What to produce>
Look through the listing below for the string "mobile". Show each line where it occurs.

----

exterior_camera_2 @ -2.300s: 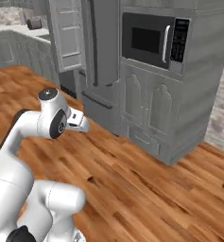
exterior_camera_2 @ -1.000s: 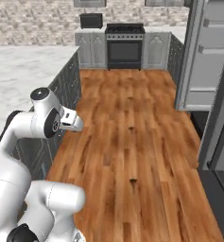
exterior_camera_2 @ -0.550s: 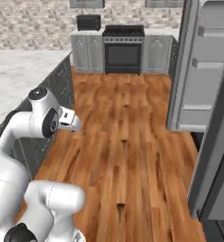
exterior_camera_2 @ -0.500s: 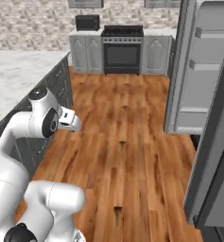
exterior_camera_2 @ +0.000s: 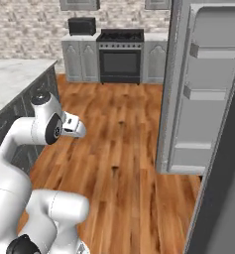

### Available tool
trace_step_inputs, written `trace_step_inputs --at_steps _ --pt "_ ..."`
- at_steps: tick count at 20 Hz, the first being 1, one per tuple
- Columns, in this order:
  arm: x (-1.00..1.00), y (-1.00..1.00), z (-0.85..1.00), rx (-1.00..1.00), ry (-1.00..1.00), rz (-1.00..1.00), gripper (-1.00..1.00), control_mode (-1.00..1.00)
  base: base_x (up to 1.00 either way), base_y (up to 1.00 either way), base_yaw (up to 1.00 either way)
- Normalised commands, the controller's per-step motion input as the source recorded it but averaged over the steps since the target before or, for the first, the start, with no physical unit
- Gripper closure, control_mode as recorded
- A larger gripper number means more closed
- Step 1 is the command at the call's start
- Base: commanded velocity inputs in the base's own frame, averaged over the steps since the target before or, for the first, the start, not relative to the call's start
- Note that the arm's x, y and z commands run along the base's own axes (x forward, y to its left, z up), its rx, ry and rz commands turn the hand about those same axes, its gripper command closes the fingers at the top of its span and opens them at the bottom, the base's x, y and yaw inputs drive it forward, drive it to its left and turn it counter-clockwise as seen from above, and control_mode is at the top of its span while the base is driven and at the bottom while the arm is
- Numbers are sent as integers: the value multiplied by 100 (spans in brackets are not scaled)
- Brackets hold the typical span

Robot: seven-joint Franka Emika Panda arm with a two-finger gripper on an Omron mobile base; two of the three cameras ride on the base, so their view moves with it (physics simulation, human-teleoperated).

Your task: There is a bowl on the dining counter. Grab a lemon wedge from the fridge and place it in the bowl. Then get the liquor bottle and glass cup from the cabinet and place them next to the bowl.

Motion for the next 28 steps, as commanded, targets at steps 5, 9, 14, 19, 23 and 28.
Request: trace_step_inputs --at_steps 5,9,14,19,23,28 --pt "0 0 0 0 0 0 -100 100 100 0 0" --pt "0 0 0 0 0 0 -100 100 100 -1 0" --pt "0 0 0 0 0 0 -100 100 98 0 -6" --pt "0 0 0 0 0 0 -100 100 85 2 -41" --pt "0 0 0 0 0 0 -100 100 74 9 -56" --pt "0 0 0 0 0 0 -100 100 67 18 -63"
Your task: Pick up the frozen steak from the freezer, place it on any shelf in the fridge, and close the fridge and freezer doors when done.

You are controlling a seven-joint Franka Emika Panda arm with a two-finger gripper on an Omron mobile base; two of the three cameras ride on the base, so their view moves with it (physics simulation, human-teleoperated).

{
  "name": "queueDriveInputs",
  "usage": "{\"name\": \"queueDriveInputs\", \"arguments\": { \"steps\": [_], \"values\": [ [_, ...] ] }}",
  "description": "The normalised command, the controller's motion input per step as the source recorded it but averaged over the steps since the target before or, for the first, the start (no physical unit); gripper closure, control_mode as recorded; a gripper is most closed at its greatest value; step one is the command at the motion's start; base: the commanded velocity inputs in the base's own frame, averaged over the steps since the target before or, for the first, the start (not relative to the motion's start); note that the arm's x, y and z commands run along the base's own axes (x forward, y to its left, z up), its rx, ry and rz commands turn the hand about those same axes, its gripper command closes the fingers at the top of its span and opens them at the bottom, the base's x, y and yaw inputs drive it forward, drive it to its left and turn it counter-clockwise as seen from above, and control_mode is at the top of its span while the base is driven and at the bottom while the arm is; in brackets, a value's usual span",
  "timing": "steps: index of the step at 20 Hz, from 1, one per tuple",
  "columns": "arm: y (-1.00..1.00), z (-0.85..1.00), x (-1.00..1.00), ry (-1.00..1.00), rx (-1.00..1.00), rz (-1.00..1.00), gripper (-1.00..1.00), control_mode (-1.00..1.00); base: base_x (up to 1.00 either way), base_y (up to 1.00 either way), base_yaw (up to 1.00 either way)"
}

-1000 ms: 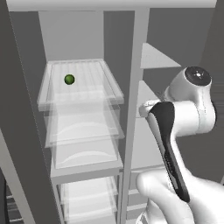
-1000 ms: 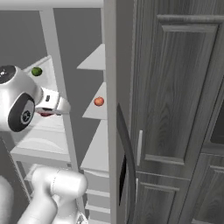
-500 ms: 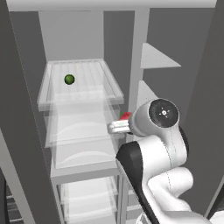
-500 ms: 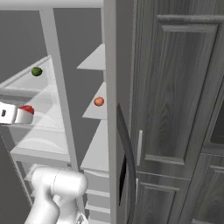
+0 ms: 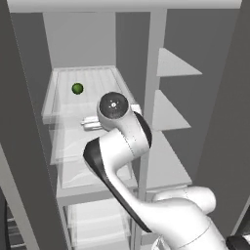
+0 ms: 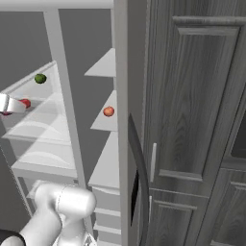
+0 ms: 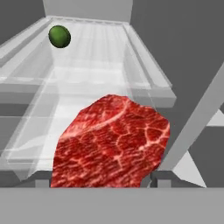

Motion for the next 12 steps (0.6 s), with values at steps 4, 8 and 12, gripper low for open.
{"name": "queueDriveInputs", "arguments": {
  "steps": [4, 8, 12],
  "values": [
    [0.05, 0.0, 1.0, 0.06, -0.09, -0.08, 1.0, -1.0, 0.0, 0.0, 0.0],
    [0.0, -0.08, 1.0, 0.07, -0.04, -0.02, 1.0, -1.0, 0.0, 0.0, 0.0],
    [0.0, 0.0, 1.0, 0.04, -0.02, -0.02, 1.0, -1.0, 0.0, 0.0, 0.0]
  ]
}}
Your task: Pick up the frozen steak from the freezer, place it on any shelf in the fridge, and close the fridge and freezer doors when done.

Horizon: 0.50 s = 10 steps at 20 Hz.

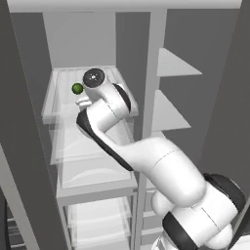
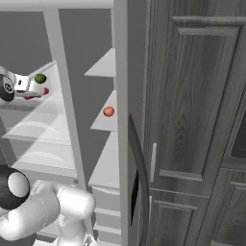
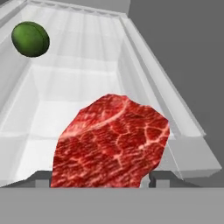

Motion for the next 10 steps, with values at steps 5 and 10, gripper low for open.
{"name": "queueDriveInputs", "arguments": {
  "steps": [5, 10],
  "values": [
    [0.0, -0.17, 1.0, 0.0, -0.04, -0.02, 1.0, -1.0, 0.0, 0.0, 0.0],
    [0.0, -0.25, 1.0, 0.0, -0.05, -0.03, 1.0, -1.0, 0.0, 0.0, 0.0]
  ]
}}
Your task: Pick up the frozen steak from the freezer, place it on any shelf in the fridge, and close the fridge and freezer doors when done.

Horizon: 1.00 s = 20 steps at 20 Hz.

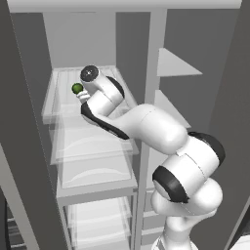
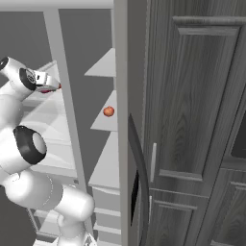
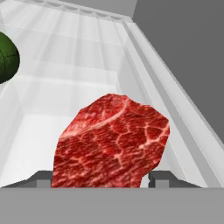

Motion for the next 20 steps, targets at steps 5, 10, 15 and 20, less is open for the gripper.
{"name": "queueDriveInputs", "arguments": {
  "steps": [5, 10, 15, 20],
  "values": [
    [0.0, -0.32, 1.0, 0.0, -0.08, -0.05, -1.0, -1.0, 0.0, 0.0, 0.0],
    [-0.01, -0.06, 0.66, 0.0, -0.03, -0.03, -1.0, -1.0, 0.0, 0.0, 0.0],
    [-0.11, 0.0, -0.41, 0.01, 0.02, -0.06, -1.0, -1.0, 0.0, 0.0, 0.0],
    [-0.23, 0.08, -0.91, 0.02, 0.08, -0.11, -1.0, -1.0, 0.0, 0.0, 0.0]
  ]
}}
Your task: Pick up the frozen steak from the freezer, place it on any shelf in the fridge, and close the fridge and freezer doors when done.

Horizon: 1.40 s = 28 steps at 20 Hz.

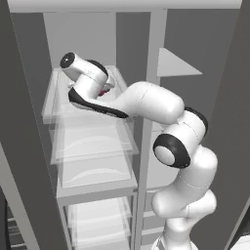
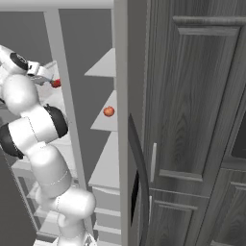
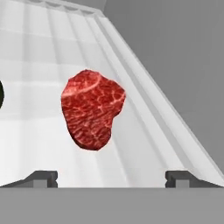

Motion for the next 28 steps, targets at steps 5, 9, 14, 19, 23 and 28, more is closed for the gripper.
{"name": "queueDriveInputs", "arguments": {
  "steps": [5, 9, 14, 19, 23, 28],
  "values": [
    [-0.53, 0.04, -1.0, 0.02, 0.09, -0.07, -1.0, -1.0, 0.0, 0.0, 0.0],
    [-0.78, -0.08, -1.0, 0.0, 0.02, 0.0, -1.0, -1.0, 0.0, 0.0, 0.0],
    [-0.95, -0.35, -1.0, 0.01, 0.0, 0.0, -1.0, -1.0, 0.0, 0.0, 0.0],
    [-1.0, -0.4, -1.0, 0.06, 0.03, 0.0, -1.0, -1.0, 0.0, 0.0, 0.0],
    [-1.0, -0.14, -1.0, 0.19, 0.15, 0.0, -1.0, -1.0, 0.0, 0.0, 0.0],
    [-0.98, 0.0, -0.93, 0.12, 0.19, 0.02, -1.0, -1.0, 0.0, 0.0, 0.0]
  ]
}}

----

Expected answer>
Robot: seven-joint Franka Emika Panda arm with a two-finger gripper on an Omron mobile base; two of the three cameras ride on the base, so their view moves with it (physics simulation, human-teleoperated).
You are controlling a seven-joint Franka Emika Panda arm with a two-finger gripper on an Omron mobile base; two of the three cameras ride on the base, so their view moves with it (physics simulation, human-teleoperated).

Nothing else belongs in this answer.